▶ [WORK ITEM]:
Copy the lines below exactly, starting at the one with "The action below" and ending at the one with "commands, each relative", and leave out any picture.

(Collected data entries)
**********
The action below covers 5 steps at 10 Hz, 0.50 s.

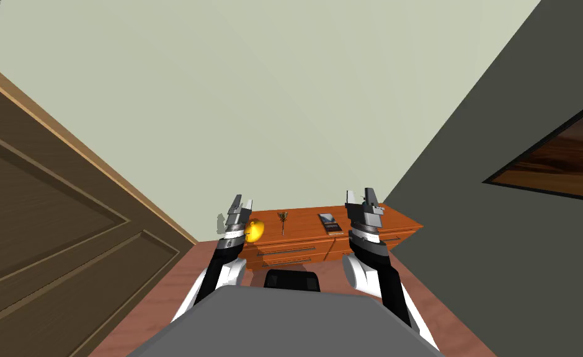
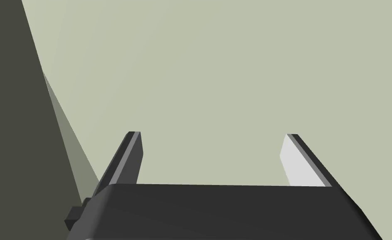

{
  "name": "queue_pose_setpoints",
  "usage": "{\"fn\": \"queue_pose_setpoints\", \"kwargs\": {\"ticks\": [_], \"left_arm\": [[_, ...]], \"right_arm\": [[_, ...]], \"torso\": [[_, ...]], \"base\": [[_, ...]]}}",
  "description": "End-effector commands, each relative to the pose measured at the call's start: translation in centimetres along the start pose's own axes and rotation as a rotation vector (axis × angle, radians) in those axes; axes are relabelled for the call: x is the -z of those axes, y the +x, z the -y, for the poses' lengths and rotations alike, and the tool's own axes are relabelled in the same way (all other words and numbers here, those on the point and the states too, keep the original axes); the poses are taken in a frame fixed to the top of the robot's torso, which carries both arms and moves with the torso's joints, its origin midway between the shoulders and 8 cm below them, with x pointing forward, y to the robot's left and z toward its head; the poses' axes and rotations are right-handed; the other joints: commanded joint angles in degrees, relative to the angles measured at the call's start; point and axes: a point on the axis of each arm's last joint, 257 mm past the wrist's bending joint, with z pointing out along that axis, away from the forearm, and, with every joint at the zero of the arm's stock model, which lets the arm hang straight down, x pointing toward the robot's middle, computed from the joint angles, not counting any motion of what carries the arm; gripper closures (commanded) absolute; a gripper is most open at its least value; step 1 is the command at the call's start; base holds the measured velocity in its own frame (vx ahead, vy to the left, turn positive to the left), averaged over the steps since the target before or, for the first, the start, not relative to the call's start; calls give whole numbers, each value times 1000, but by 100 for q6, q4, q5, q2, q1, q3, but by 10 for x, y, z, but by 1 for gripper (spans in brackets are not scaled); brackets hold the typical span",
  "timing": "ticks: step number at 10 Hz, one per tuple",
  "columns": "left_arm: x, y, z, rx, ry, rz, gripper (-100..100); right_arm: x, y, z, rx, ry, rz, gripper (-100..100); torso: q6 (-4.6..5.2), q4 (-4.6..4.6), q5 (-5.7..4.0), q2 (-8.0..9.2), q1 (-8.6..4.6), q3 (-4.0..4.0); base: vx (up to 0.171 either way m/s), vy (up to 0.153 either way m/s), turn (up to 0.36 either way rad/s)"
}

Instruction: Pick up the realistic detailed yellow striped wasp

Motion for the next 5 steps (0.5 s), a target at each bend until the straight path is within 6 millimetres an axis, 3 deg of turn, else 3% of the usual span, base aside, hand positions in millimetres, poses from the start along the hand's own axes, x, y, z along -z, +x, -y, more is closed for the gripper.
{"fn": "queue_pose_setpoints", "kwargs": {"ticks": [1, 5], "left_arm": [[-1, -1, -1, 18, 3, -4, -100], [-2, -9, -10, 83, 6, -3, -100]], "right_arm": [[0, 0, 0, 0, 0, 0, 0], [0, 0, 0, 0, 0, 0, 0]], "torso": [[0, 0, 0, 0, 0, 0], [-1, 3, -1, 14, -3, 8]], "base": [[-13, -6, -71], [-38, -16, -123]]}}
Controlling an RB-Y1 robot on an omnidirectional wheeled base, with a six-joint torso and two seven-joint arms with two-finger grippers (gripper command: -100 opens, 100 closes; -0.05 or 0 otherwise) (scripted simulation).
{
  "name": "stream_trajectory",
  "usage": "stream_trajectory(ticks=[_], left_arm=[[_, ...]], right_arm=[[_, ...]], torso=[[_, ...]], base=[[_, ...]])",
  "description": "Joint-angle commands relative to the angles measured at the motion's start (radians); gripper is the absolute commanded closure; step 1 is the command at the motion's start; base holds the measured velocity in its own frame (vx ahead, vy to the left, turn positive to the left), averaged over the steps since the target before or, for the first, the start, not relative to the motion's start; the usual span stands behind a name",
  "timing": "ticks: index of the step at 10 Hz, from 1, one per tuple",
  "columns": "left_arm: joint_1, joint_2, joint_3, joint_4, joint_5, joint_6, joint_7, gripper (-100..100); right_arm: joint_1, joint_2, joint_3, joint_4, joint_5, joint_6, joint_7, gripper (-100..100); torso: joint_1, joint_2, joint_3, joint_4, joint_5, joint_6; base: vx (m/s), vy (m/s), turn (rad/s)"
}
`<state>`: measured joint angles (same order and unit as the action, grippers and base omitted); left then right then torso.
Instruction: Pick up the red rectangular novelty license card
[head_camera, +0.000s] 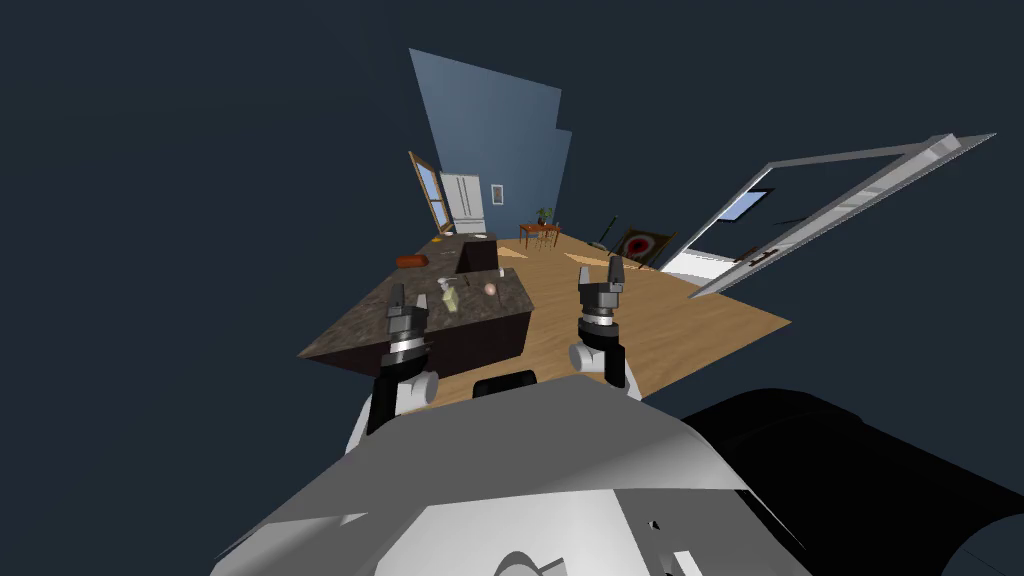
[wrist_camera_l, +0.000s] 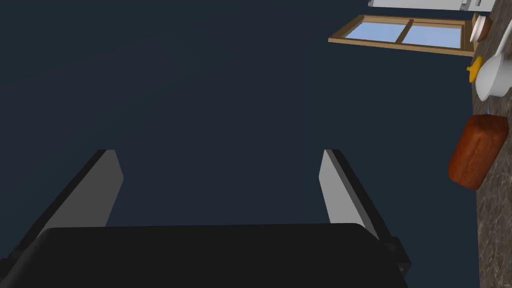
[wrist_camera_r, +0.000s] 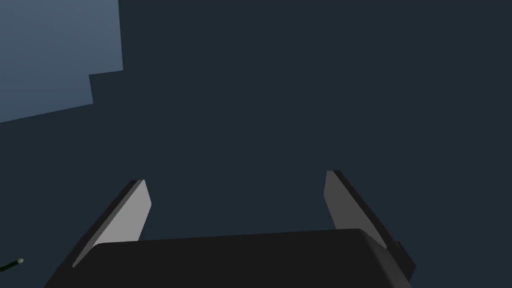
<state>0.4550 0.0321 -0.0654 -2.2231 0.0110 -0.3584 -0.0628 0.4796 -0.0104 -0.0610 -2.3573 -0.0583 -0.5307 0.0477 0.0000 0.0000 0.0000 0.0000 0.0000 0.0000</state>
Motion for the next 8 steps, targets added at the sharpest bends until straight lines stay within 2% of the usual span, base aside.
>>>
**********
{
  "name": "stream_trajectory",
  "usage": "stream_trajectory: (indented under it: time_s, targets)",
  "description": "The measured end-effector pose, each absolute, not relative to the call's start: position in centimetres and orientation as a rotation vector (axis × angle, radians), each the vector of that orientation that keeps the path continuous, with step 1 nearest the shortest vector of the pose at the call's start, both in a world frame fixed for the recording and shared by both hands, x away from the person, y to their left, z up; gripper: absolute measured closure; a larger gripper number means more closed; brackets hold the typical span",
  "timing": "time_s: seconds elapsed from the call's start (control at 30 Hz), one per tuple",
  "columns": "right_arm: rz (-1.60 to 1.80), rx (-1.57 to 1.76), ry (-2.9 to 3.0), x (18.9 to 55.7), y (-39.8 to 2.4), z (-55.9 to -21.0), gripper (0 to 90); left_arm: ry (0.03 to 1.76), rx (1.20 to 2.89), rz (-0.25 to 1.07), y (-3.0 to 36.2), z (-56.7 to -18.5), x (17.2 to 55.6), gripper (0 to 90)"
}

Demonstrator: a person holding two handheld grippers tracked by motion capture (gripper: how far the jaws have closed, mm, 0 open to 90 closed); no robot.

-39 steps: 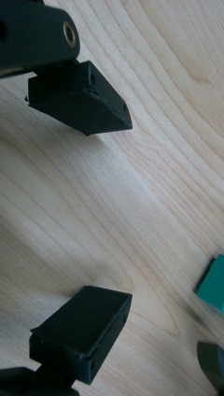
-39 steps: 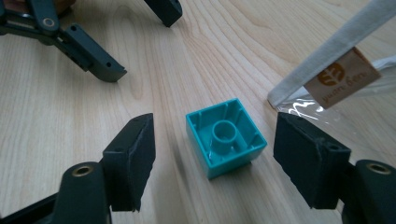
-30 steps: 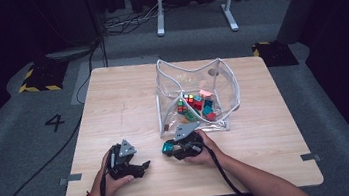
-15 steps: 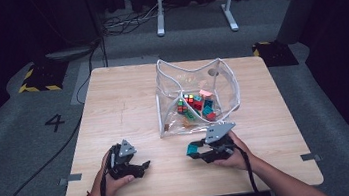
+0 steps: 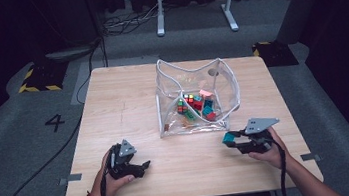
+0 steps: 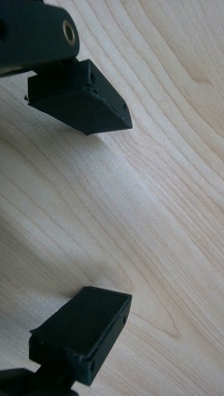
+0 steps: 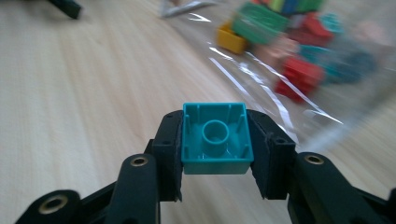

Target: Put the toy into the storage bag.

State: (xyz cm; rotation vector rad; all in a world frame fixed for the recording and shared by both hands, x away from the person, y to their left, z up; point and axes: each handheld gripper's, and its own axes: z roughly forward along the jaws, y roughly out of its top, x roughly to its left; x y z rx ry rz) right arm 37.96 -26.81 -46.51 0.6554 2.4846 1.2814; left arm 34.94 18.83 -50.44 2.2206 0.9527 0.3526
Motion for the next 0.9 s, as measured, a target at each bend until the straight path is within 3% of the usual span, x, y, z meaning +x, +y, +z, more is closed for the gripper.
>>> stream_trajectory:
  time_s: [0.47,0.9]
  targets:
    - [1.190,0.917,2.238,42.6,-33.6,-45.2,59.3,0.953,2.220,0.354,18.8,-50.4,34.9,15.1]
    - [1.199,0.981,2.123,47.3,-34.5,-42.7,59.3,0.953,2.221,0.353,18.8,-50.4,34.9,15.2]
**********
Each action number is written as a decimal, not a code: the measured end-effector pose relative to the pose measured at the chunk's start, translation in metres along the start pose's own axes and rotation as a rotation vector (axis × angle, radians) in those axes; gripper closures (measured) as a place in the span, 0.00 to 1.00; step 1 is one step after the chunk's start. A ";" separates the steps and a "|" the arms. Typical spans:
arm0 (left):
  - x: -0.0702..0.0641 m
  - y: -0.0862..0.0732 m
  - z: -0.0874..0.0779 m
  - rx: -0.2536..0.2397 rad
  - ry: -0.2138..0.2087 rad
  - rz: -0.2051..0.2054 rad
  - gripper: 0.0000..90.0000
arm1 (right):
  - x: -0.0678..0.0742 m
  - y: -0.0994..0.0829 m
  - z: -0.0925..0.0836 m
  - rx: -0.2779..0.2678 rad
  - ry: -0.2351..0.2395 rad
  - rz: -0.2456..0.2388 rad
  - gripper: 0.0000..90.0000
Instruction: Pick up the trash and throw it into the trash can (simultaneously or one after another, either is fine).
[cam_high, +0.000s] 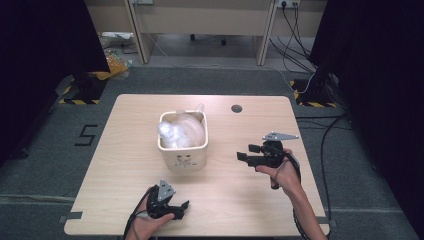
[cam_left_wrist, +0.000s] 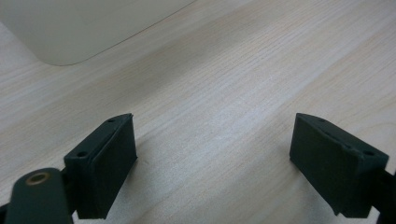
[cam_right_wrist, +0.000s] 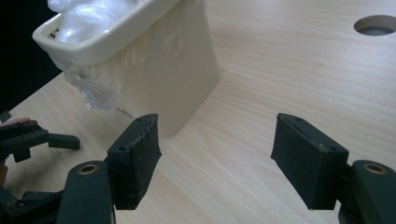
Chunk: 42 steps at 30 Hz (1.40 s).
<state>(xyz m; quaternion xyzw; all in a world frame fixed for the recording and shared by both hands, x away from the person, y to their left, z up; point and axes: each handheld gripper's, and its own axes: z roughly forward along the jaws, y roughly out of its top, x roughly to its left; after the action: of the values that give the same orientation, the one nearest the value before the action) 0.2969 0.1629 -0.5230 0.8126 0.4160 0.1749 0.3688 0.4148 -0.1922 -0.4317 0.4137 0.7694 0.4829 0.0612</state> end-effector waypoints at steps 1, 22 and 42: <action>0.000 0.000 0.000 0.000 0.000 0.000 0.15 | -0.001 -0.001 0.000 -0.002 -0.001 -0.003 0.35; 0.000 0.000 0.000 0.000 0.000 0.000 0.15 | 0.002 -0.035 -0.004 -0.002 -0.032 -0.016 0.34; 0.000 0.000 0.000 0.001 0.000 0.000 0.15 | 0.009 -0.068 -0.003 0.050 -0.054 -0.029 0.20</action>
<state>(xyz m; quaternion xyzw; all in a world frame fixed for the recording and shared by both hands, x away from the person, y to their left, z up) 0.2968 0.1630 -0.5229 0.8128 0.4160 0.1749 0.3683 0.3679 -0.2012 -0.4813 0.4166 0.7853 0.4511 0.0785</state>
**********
▶ [ANSWER TO THE EXERCISE]:
The action below covers 5 steps at 10 Hz, 0.50 s.


{
  "name": "queue_pose_setpoints",
  "usage": "{\"fn\": \"queue_pose_setpoints\", \"kwargs\": {\"ticks\": [_], \"left_arm\": [[_, ...]], \"right_arm\": [[_, ...]], \"torso\": [[_, ...]], \"base\": [[_, ...]]}}",
  "description": "End-effector commands, each relative to the pose measured at the call's start: translation in centimetres along the start pose's own axes and rotation as a rotation vector (axis × angle, radians) in those axes; axes are relabelled for the call: x is the -z of those axes, y the +x, z the -y, for the poses' lengths and rotations alike, and the tool's own axes are relabelled in the same way (all other words and numbers here, those on the point and the states too, keep the original axes); the poses are taken in a frame fixed to the top of the robot's torso, which carries both arms and moves with the torso's joints, its origin midway between the shoulders and 8 cm below them, with x pointing forward, y to the robot's left and z toward its head; the poses' axes and rotations are right-handed; the other joints: commanded joint angles in degrees, relative to the angles measured at the call's start; point and axes: a point on the axis of each arm's last joint, 257 mm past the wrist's bending joint, with z pointing out along that axis, away from the forearm, and, with every joint at the zero of the arm's stock model, which lets the arm hang straight down, x pointing toward the robot's middle, computed from the joint angles, not counting any motion of what carries the arm; gripper closures (commanded) absolute; a gripper is most open at its least value; step 1 is the command at the call's start; base holds the measured velocity in its own frame (vx ahead, vy to the left, turn positive to the left), averaged over the steps since the target before or, for the first, the start, not relative to the call's start; calls give whole numbers, each value times 1000, but by 100 for q6, q4, q5, q2, q1, q3, but by 10 for x, y, z, but by 1 for gripper (spans in brackets are not scaled); brackets hold the typical span",

This concludes the response.